Mónica García ha rechazado de plano incluir la balneoterapia en la Cartera de Servicios Comunes del Sistema Nacional de Salud para financiarla con recursos públicos. “No significa que no tenga propiedades, sino que
no es terapéutica”, ha dicho la ministra de Sanidad para defender su postura en la sesión de control al Gobierno en el Senado.
En medio de un bronco debate por una pregunta previa del PP sobre las consecuencias asistenciales de la
huelga médica contra el Estatuto Marco, el senador popular Francisco José Fernández ha interpelado a la ministra reclamándole
financiar con fondos públicos las terapias balnearias, tal y como acordó recientemente por unanimidad, según ha recordado, la Sección de Villas Termales de la Federación Española de Municipios y Provincias (FEMP).
El político orensano ha defendido los
“efectos terapéuticos” de las “curas balnearias” en “patologías crónicas, artrosis, enfermedades reumáticas, respiratorias y termatológicas”. “Los balnearios son fuente de salud, de bienestar y, además de eso, también pueden reducir el gasto sanitario, las hospitalizaciones o la rehabilitación intensiva”, ha subrayado antes de destacar el impacto positivo en el empleo en tanto en cuanto las “afluencias termales” suelen localizarse en zonas rurales y poco pobladas.
Por ello ha reclamado a García que reforme el Real Decreto de 2006, por el que se establece la Cartera de Servicios Comunes, para
dejar de equiparar la balneoterapia a una mera actividad de ocio.
Sanidad prioriza otros desafíos para la Cartera Común
“La Cartera de Servicios no depende de una decisión mía ni de una política discrecional. Se decida por estrictos criterios técnicos y de evidencia científica”, ha contestado la ministra.
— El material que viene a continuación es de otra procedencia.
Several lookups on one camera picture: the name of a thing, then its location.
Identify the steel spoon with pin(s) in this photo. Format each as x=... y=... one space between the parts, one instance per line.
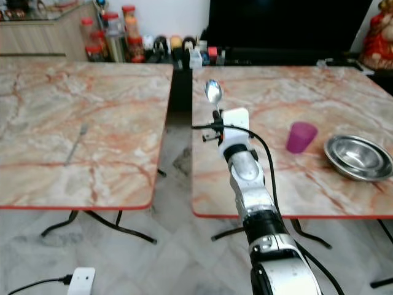
x=214 y=92

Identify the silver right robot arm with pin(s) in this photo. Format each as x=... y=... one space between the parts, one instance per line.
x=255 y=184

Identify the small white bottle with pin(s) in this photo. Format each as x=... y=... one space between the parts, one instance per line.
x=195 y=58

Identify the small red container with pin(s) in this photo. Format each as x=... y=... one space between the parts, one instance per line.
x=212 y=55

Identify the purple plastic cup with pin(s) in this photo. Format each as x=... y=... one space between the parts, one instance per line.
x=301 y=137

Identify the marble-top folding table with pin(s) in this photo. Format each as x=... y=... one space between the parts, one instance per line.
x=86 y=98
x=295 y=92

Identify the red-lidded spice jar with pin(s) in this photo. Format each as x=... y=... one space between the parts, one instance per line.
x=94 y=53
x=86 y=32
x=137 y=49
x=129 y=13

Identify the black television screen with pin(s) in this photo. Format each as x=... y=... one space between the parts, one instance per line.
x=282 y=21

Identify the steel bowl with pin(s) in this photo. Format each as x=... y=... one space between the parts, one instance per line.
x=357 y=158

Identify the light wooden cabinet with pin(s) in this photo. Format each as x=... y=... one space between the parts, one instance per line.
x=43 y=37

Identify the red seated figurine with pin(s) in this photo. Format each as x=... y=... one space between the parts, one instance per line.
x=379 y=37

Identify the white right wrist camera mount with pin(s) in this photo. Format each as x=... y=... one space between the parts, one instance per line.
x=236 y=126

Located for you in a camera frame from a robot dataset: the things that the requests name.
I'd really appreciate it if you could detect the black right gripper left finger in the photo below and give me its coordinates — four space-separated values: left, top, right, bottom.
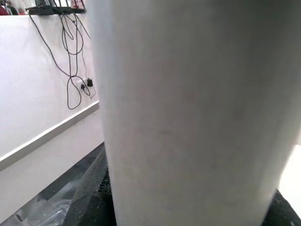
70 147 118 226

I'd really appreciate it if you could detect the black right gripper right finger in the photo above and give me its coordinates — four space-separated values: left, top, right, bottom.
260 188 301 226

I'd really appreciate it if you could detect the white plastic table leg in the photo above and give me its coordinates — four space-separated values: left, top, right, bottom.
87 0 301 226

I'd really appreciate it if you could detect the black table cloth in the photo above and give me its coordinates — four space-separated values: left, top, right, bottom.
35 140 111 226

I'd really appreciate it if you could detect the crumpled clear plastic film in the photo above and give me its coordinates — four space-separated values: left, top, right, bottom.
0 182 79 226

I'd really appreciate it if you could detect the black router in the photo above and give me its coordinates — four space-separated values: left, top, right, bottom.
25 5 88 16

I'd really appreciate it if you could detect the pink packet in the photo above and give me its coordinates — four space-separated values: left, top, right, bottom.
71 0 87 9

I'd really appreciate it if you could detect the looped black cable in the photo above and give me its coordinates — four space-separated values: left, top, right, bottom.
29 13 97 110

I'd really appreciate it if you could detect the white wall socket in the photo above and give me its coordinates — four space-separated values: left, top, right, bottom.
74 77 95 88

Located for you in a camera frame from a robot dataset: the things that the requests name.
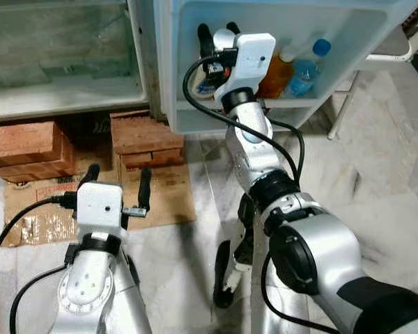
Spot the blue drink bottle blue cap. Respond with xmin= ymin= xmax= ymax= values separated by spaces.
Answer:
xmin=286 ymin=38 xmax=334 ymax=99

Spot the orange drink bottle white cap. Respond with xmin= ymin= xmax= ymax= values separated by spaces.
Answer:
xmin=256 ymin=44 xmax=297 ymax=100

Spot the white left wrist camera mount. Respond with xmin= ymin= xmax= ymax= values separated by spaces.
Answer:
xmin=75 ymin=182 xmax=125 ymax=241

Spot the silver fridge body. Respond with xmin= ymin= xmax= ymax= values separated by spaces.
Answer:
xmin=0 ymin=0 xmax=161 ymax=127

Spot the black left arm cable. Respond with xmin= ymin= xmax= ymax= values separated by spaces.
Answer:
xmin=0 ymin=195 xmax=77 ymax=334

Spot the silver fridge door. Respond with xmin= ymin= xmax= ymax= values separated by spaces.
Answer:
xmin=152 ymin=0 xmax=418 ymax=135

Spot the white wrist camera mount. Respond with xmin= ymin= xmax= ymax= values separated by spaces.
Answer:
xmin=75 ymin=182 xmax=125 ymax=241
xmin=212 ymin=32 xmax=277 ymax=106

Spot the grey metal folding chair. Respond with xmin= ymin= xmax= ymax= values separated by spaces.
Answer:
xmin=326 ymin=24 xmax=418 ymax=141

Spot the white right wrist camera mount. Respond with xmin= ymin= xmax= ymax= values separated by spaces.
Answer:
xmin=212 ymin=32 xmax=277 ymax=106

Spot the flat brown cardboard sheet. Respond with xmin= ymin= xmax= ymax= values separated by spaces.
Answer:
xmin=0 ymin=161 xmax=198 ymax=249
Aunque ha reconocido que la balneoterapia tiene propiedades beneficiosas como la práctica de yoga o deportiva en general, ha dejado claro que eso no significa que sea “terapéutica”. “El Real Decreto establece con claridad los criterios para introducir dentro de la Cartera de Servicios de nuestro Sistema Nacional de Salud, y
la balneoterapia no está dentro ni lo va a estar”, ha repetido.
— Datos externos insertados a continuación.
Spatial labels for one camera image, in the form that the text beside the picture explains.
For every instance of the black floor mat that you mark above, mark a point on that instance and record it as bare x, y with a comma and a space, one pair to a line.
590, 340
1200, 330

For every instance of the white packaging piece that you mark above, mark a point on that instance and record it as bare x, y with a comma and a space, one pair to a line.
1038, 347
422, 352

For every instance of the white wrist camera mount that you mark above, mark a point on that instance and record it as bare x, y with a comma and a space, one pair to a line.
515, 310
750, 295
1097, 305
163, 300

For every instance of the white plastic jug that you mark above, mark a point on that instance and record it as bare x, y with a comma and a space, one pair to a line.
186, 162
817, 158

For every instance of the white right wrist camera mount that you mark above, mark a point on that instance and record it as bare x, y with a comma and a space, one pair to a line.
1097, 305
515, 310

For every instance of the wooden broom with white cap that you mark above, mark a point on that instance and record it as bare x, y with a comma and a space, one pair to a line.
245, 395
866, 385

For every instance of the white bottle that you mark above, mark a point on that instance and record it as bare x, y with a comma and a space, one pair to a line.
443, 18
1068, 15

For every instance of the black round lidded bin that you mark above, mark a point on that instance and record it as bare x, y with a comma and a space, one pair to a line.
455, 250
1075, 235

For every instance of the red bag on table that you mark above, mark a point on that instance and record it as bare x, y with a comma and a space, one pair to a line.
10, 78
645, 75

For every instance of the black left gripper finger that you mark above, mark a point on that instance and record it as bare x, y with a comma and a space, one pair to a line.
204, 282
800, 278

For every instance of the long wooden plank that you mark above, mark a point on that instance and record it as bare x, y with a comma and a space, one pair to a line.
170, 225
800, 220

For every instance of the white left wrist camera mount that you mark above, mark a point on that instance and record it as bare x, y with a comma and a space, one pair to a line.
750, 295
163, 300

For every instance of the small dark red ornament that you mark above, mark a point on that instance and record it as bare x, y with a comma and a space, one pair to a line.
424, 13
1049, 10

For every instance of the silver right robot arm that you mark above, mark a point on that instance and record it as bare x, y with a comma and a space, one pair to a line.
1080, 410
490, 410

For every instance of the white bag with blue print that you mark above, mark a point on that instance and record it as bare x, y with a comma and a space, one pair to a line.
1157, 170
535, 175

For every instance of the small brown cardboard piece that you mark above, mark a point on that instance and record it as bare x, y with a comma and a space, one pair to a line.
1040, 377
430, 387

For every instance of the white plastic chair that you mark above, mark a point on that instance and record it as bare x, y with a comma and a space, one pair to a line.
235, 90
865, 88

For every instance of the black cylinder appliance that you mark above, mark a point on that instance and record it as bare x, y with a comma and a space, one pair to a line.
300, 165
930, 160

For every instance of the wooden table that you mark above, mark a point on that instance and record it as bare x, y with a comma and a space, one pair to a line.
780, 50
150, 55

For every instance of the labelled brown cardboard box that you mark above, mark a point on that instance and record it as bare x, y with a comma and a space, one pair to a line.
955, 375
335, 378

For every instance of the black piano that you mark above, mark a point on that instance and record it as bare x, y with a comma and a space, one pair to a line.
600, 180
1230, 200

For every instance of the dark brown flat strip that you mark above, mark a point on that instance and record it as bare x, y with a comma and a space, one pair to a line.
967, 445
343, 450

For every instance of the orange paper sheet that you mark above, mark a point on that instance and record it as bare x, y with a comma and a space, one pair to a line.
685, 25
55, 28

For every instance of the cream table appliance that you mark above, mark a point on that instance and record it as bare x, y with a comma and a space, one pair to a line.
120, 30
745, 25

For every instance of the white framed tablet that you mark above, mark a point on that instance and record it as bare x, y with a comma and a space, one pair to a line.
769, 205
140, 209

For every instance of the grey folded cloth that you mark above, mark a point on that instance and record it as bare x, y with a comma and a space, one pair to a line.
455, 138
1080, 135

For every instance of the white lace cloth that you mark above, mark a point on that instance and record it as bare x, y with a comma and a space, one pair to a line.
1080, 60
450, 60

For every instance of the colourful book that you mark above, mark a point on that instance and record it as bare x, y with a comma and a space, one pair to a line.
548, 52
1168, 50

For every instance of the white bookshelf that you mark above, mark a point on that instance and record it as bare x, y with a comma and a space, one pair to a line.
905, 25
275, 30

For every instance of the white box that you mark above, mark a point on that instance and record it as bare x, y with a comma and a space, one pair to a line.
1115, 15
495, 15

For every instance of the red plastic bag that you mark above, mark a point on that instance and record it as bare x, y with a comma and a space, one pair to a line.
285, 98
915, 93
García ha puesto por delante la consecución de otros desafíos de “enormísima magnitud”, como la
incorporación de terapias avanzadas, la Medicina personalizada, la Medicina Genómica, las nuevas tecnologías diagnósticas y la reducción de desigualdades en el acceso a la atención sanitaria.
El Estatuto Marco, de nuevo a escena
La ministra de Sanidad ha contestado antes a otra pregunta del también senador popular José Manuel Aranda, que le ha reclamado soluciones para los “millones de españoles” que han visto
cancelados actos médicos (cuatro millones, según ha dicho) fruto de la “incapacidad” de la dirigente para “dar respuesta a las demandas de médicos y pacientes”.
Aranda le ha exigido su dimisión acusándola de abrir “falsos debates competenciales” con las comunidades autónomas en torno a la reforma del
Estatuto Marco. “Está sola:
nunca busca el acuerdo y el consenso, y dinamita los puentes de entendimiento”, ha lamentado.
García ha insistido en el mismo mensaje que lleva defendiendo las últimas semanas. “
El ministerio ha hecho su trabajo, ahora les toca a las comunidades autónomas. Ustedes lo saben, pero prefieren instrumentalizar el malestar de los profesionales antes que ponerle solución”, ha indicado antes de responsabilizar a gobiernos autonómicos del PP como el de Madrid y el de Aragón de aumentar las listas de espera sanitarias en los últimos años.